What is required:
Output only the lines below from the one containing "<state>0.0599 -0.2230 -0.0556" to the one containing "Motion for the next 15", exactly as written, both ends kept.

Source material:
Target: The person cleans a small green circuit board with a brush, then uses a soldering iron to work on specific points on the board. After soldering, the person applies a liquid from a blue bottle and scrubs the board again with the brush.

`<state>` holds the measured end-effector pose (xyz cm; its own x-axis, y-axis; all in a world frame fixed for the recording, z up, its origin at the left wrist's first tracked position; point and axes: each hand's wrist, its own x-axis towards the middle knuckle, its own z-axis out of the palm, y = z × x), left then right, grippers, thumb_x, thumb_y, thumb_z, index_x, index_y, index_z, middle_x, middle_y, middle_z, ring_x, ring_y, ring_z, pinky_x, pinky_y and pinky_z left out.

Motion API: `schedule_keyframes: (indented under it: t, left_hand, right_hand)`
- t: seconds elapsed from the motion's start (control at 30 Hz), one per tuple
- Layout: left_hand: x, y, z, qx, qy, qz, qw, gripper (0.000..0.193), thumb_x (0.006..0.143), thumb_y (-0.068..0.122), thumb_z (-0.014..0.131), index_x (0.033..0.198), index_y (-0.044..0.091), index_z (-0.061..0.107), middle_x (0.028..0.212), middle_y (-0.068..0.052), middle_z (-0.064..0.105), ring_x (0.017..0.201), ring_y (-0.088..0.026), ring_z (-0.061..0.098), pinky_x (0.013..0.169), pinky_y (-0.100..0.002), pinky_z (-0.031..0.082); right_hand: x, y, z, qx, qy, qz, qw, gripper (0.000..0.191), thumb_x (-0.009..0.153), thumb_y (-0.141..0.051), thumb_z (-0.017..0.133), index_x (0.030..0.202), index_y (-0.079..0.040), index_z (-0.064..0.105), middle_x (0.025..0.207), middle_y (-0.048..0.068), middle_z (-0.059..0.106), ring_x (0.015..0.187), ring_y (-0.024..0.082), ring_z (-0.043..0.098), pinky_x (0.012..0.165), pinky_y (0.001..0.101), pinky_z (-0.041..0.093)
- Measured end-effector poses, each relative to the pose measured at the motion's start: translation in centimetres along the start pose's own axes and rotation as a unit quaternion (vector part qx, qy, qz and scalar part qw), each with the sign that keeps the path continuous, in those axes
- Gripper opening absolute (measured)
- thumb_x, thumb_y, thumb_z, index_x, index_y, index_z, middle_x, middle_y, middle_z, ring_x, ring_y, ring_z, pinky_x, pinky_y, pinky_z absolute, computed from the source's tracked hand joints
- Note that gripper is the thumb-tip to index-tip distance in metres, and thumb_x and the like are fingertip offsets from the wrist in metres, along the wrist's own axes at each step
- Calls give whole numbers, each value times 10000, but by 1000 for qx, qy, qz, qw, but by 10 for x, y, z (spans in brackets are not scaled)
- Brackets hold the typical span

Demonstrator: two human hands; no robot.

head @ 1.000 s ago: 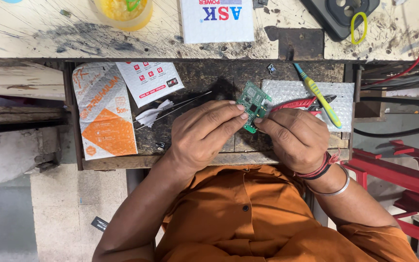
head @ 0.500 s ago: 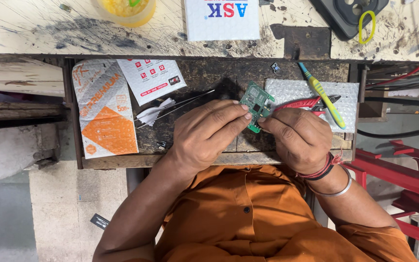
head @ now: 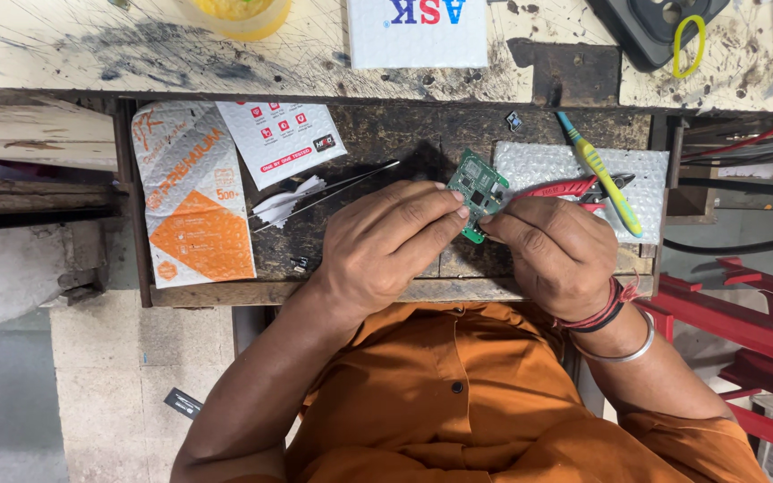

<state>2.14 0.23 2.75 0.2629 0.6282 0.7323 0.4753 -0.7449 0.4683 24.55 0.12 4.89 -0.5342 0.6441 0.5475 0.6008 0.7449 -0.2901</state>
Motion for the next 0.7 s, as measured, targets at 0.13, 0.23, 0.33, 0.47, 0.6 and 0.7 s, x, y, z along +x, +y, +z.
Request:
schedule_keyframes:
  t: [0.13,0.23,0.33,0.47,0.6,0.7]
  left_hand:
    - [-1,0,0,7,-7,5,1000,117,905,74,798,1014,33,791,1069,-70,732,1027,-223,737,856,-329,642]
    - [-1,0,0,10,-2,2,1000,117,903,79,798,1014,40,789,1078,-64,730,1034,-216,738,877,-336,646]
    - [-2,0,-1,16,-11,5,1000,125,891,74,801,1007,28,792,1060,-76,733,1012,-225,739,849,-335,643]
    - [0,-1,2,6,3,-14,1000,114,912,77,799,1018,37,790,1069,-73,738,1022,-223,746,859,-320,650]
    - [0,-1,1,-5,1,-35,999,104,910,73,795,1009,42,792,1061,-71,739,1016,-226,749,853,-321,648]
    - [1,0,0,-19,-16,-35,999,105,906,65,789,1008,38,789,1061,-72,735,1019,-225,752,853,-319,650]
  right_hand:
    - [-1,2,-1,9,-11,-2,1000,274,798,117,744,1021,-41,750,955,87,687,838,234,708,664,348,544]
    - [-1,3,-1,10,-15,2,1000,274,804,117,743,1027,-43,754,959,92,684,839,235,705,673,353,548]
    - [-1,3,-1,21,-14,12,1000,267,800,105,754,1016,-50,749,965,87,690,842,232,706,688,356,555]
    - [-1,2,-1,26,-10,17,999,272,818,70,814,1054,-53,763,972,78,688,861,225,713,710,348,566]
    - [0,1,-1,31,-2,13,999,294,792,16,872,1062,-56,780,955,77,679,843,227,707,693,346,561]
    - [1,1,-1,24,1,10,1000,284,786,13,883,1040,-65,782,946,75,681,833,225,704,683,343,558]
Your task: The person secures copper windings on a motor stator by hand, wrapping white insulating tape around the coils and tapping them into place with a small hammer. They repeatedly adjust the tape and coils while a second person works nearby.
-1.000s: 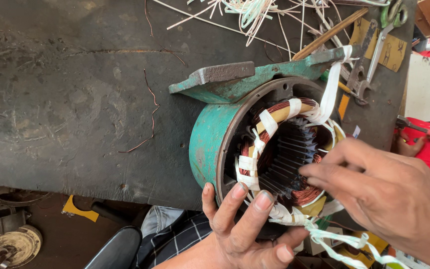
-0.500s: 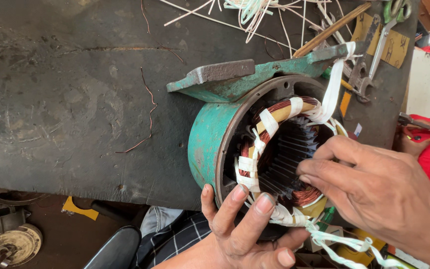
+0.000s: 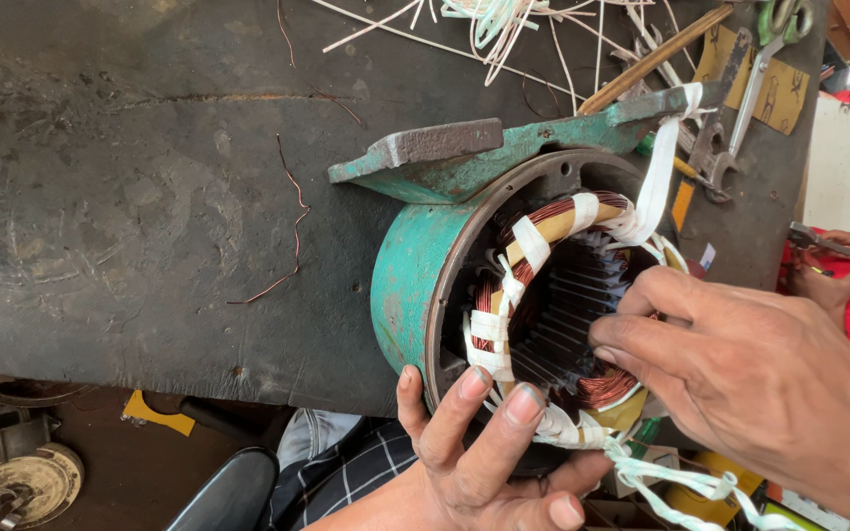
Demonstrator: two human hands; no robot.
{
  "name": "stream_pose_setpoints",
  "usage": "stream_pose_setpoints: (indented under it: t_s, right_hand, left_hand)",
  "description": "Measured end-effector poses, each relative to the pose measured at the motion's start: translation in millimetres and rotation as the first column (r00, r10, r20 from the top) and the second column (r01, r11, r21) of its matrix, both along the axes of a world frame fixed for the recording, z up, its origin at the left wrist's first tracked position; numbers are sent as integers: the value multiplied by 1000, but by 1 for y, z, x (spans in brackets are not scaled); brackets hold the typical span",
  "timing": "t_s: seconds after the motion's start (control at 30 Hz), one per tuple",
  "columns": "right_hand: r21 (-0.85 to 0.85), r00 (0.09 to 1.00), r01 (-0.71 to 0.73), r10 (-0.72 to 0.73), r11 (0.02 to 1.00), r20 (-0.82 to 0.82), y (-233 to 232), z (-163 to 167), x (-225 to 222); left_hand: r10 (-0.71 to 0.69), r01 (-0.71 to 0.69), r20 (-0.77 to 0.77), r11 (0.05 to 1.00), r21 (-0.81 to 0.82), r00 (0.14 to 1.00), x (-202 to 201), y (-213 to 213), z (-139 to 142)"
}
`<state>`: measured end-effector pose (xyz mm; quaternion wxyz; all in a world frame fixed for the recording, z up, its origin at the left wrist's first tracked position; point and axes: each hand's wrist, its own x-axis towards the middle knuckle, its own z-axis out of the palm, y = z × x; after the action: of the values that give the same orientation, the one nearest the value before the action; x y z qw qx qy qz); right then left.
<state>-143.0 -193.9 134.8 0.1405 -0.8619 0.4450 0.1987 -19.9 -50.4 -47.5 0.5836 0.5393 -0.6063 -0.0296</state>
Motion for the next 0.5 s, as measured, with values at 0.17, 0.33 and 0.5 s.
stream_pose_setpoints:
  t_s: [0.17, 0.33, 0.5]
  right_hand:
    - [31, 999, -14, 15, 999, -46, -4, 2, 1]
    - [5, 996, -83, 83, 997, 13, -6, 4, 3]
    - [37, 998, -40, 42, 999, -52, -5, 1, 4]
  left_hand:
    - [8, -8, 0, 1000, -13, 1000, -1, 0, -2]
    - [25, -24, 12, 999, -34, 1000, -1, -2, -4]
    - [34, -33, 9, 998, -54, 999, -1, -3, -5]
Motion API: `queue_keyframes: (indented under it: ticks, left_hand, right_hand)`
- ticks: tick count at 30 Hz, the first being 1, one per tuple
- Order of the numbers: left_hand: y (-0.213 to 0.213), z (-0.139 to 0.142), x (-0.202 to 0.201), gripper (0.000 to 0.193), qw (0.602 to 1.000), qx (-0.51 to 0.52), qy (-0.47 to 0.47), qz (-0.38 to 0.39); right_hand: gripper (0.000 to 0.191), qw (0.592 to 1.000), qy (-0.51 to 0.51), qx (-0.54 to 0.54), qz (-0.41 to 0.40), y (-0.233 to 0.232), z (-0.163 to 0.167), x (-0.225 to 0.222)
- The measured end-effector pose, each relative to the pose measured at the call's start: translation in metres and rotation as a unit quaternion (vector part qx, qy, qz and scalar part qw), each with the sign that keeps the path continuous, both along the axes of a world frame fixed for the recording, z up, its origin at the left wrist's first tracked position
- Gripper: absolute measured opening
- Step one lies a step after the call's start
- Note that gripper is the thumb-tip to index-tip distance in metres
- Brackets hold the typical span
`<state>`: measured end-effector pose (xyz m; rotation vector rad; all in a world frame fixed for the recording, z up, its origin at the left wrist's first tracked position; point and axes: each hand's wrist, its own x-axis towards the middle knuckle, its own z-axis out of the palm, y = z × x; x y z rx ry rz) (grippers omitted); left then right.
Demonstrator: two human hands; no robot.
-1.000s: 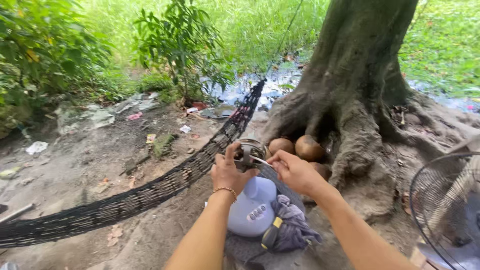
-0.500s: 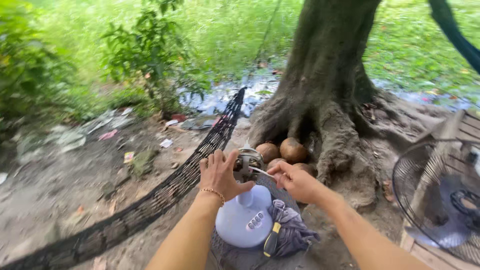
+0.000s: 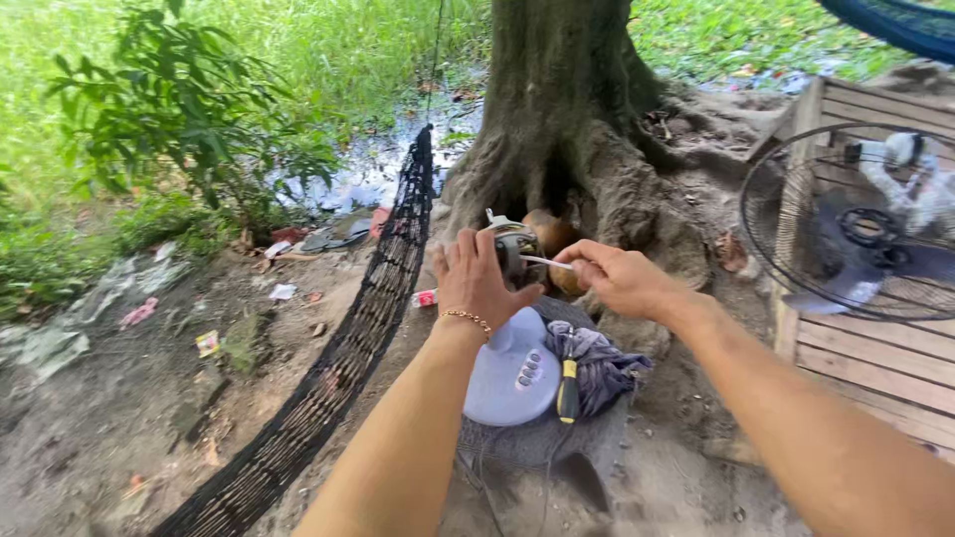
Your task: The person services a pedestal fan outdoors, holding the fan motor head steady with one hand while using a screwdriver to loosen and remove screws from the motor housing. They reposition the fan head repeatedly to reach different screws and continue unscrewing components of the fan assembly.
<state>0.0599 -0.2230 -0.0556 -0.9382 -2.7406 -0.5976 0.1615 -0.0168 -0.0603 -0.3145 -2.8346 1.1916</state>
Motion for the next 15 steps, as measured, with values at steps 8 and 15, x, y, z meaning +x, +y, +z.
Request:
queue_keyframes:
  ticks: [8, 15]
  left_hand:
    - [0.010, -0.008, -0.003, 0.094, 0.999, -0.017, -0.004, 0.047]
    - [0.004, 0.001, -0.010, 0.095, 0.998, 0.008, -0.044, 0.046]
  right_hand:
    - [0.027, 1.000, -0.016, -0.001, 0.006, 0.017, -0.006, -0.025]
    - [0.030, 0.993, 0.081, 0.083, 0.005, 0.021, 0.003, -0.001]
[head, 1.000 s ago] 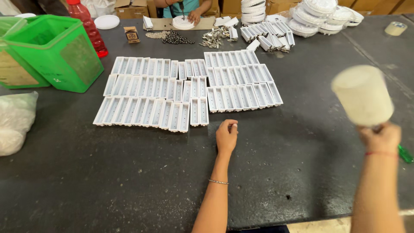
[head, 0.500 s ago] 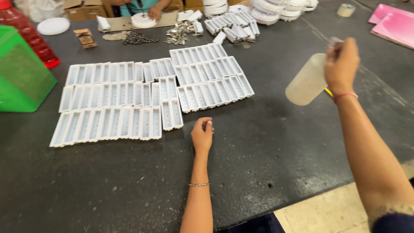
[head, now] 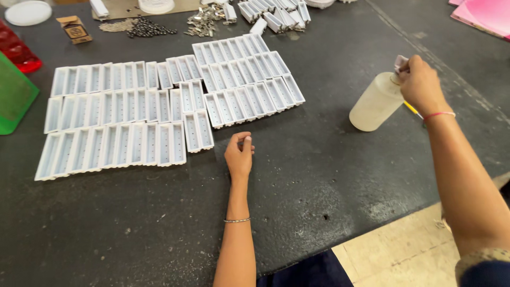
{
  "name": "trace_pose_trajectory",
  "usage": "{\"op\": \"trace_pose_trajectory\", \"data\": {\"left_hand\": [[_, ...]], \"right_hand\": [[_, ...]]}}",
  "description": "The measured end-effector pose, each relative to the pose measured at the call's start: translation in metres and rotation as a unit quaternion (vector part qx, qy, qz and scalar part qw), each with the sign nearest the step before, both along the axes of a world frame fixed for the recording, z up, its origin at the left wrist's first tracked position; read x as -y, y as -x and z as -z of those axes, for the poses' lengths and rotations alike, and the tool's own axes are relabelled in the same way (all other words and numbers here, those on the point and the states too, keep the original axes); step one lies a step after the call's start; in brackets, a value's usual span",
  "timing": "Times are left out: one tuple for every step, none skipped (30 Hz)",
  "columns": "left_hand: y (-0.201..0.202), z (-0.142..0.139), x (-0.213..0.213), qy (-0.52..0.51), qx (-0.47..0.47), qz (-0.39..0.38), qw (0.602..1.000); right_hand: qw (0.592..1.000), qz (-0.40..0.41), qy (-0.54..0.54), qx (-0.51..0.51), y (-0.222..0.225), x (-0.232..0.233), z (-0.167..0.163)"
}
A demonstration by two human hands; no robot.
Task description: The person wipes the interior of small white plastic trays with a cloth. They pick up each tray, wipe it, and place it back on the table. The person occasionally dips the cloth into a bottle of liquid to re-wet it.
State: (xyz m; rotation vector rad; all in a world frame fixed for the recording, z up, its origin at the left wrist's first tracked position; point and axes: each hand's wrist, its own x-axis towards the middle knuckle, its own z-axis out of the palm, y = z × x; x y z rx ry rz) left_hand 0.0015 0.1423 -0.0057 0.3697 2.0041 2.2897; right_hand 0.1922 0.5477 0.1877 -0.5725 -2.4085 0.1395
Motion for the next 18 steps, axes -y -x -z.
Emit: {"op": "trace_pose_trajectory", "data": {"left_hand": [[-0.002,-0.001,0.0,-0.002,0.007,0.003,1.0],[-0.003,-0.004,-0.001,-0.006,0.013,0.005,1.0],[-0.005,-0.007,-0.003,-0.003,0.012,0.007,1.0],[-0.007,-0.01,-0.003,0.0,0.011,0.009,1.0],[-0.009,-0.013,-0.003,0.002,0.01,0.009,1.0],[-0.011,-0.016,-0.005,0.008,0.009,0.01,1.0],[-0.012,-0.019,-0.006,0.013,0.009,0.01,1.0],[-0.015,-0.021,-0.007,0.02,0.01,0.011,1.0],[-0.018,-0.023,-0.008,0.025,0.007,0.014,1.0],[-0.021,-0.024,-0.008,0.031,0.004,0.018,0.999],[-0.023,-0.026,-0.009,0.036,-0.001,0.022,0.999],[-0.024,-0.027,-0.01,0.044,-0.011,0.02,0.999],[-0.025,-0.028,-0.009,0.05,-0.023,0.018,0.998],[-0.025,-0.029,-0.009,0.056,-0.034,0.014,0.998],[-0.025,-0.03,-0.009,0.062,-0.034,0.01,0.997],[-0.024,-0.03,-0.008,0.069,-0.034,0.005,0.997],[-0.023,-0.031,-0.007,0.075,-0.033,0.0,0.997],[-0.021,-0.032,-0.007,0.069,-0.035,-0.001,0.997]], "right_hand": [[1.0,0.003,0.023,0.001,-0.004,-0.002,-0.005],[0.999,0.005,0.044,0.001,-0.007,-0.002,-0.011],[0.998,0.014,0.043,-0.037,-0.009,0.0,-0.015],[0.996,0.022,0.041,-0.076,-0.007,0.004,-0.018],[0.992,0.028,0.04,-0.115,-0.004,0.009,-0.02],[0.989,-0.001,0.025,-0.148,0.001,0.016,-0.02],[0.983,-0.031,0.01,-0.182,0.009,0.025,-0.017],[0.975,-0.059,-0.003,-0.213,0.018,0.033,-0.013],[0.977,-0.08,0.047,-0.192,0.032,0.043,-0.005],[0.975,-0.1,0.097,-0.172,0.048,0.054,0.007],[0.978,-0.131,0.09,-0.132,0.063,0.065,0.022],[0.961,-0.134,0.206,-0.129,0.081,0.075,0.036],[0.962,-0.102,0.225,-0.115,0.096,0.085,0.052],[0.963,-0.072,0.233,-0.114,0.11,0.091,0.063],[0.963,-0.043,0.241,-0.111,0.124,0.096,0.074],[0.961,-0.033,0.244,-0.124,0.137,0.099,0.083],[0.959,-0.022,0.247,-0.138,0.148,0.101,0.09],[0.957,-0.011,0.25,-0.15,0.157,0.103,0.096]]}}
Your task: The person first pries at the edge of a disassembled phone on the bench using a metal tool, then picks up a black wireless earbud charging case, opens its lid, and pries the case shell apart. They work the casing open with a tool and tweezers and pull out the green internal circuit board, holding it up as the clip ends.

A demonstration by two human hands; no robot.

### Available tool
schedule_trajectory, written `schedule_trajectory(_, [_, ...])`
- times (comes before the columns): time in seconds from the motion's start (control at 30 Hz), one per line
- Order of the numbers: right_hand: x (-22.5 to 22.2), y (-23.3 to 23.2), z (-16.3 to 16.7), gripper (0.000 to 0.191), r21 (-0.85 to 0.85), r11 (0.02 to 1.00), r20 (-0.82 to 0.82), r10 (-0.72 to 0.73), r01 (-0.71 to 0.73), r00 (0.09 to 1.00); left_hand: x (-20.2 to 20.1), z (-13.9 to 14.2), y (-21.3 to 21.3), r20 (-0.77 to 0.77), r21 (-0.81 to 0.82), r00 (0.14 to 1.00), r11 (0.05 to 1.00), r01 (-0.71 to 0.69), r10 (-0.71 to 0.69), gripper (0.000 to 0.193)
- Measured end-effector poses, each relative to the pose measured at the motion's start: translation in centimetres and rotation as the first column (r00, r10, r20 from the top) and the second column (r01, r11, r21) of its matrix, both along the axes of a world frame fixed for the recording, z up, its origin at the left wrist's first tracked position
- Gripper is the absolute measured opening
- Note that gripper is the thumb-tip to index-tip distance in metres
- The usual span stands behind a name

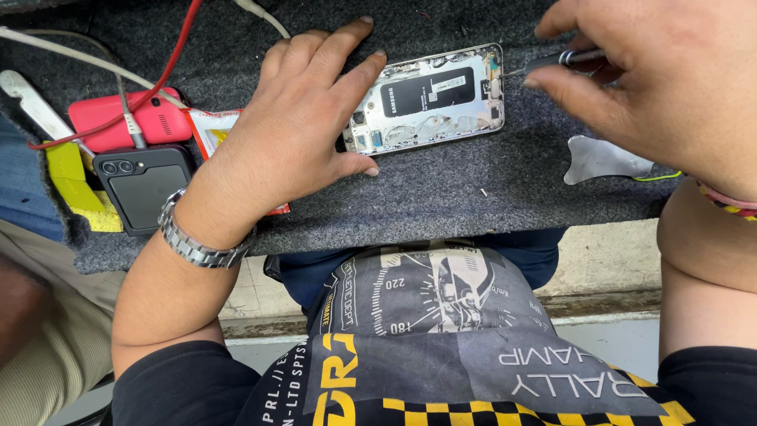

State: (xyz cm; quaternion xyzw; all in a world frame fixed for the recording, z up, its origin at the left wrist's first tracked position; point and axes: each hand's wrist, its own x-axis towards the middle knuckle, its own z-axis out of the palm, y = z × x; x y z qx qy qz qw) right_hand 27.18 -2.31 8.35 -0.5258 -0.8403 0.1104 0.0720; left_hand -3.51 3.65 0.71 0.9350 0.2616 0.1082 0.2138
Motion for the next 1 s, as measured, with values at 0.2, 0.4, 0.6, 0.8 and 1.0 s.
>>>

Reply to the exercise:
<state>0.0599 -0.2230 -0.0556 -0.9382 -2.7406 -0.5976 0.1615 -0.0168 -0.0603 -0.3145 -2.8346 1.1916</state>
Motion for the next 15 steps, as measured, with values at steps 8 and 15, x, y, z meaning +x, +y, +z.

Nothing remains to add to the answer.